- EXERCISE DESCRIPTION
Each entry is to be retyped without alteration, and no picture is to be included.

------------------------------------------------------------------------

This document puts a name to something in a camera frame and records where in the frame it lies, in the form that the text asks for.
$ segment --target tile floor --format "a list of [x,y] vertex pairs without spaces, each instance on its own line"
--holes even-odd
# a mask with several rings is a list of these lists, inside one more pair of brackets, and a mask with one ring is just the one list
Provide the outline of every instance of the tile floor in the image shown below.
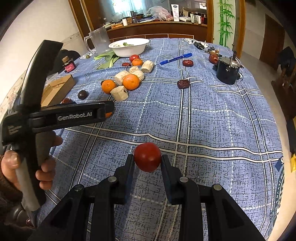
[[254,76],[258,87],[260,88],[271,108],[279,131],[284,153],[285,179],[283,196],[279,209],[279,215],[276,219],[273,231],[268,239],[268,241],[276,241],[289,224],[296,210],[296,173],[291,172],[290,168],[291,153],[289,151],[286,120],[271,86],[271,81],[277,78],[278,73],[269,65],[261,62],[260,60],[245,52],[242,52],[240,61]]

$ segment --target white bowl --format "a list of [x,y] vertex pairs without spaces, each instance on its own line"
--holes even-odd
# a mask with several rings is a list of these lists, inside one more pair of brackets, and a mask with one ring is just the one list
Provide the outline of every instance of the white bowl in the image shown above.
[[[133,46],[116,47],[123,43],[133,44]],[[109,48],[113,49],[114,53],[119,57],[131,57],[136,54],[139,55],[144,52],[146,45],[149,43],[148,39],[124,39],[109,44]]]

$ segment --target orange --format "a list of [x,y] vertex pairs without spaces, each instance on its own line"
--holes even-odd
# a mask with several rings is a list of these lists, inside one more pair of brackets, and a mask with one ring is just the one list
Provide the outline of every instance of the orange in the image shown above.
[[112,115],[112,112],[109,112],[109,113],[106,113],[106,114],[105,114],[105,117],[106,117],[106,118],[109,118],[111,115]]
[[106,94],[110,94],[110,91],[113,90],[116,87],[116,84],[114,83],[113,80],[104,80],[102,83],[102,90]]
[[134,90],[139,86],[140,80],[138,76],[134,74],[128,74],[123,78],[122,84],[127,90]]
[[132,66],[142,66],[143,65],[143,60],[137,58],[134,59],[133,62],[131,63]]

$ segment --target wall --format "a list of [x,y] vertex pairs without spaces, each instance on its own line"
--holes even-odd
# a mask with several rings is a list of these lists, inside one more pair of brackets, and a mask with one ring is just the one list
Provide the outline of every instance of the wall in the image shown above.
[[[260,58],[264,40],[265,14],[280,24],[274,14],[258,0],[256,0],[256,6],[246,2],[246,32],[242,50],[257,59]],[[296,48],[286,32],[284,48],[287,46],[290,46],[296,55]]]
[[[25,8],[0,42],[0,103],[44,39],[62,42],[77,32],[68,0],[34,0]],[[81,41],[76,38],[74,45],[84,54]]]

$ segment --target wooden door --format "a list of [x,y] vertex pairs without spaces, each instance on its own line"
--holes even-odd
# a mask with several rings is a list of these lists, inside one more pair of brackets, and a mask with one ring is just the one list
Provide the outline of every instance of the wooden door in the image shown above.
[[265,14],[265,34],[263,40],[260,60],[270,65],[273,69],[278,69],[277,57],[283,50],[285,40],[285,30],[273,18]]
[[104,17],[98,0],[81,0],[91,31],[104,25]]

------------------------------------------------------------------------

- ANSWER SECTION
This document puts a name to something in a camera frame and records where in the frame it lies, in the form that the text asks for.
$ segment --target tile floor --format "a list of [x,y] vertex pairs without spaces, each instance on its own line"
--holes even-odd
# a mask with several rings is a list of these lists, inside one more pair of brackets, and a mask with one ring is just the one list
Provide the outline of every instance of the tile floor in the image shown below.
[[254,76],[258,87],[260,88],[271,108],[279,131],[284,153],[285,179],[283,196],[279,209],[279,215],[276,219],[273,231],[268,239],[268,241],[276,241],[289,224],[296,210],[296,173],[291,172],[290,168],[291,153],[289,151],[286,120],[271,86],[271,81],[277,78],[278,73],[269,65],[261,62],[260,60],[245,52],[242,52],[240,61]]

$ segment --target white bowl --format "a list of [x,y] vertex pairs without spaces, each instance on its own line"
--holes even-odd
# a mask with several rings is a list of these lists, inside one more pair of brackets, and a mask with one ring is just the one list
Provide the outline of every instance of the white bowl in the image shown above.
[[[133,46],[116,47],[123,43],[133,44]],[[109,48],[113,49],[114,53],[119,57],[131,57],[136,54],[139,55],[144,52],[146,45],[149,43],[148,39],[124,39],[109,44]]]

$ segment --target orange --format "a list of [x,y] vertex pairs without spaces, each instance on its own line"
--holes even-odd
# a mask with several rings is a list of these lists, inside one more pair of brackets, and a mask with one ring is just the one list
Provide the outline of every instance of the orange in the image shown above.
[[112,115],[112,112],[109,112],[109,113],[106,113],[106,114],[105,114],[105,117],[106,117],[106,118],[109,118],[111,115]]
[[106,94],[110,94],[110,91],[113,90],[116,87],[116,84],[114,83],[113,80],[104,80],[102,83],[102,90]]
[[134,90],[139,86],[140,80],[138,76],[134,74],[128,74],[123,78],[122,84],[127,90]]
[[132,66],[142,66],[143,65],[143,60],[137,58],[134,59],[133,62],[131,63]]

$ segment --target wall --format "a list of [x,y] vertex pairs without spaces, each instance on its own line"
--holes even-odd
# a mask with several rings is a list of these lists, inside one more pair of brackets, and a mask with one ring is just the one list
Provide the outline of every instance of the wall in the image shown above.
[[[260,58],[264,40],[265,14],[280,24],[274,14],[258,0],[256,0],[256,6],[246,2],[246,32],[242,50],[257,59]],[[296,48],[286,32],[284,48],[287,46],[290,46],[296,55]]]
[[[25,8],[0,42],[0,103],[44,39],[62,42],[77,32],[68,0],[34,0]],[[81,41],[76,38],[74,45],[84,54]]]

$ segment --target wooden door --format "a list of [x,y] vertex pairs without spaces, each instance on its own line"
--holes even-odd
# a mask with several rings is a list of these lists, inside one more pair of brackets, and a mask with one ring is just the one list
Provide the outline of every instance of the wooden door in the image shown above.
[[265,14],[265,34],[263,40],[260,60],[270,65],[273,69],[278,69],[277,57],[283,50],[285,40],[285,30],[273,18]]
[[104,17],[98,0],[81,0],[91,31],[104,25]]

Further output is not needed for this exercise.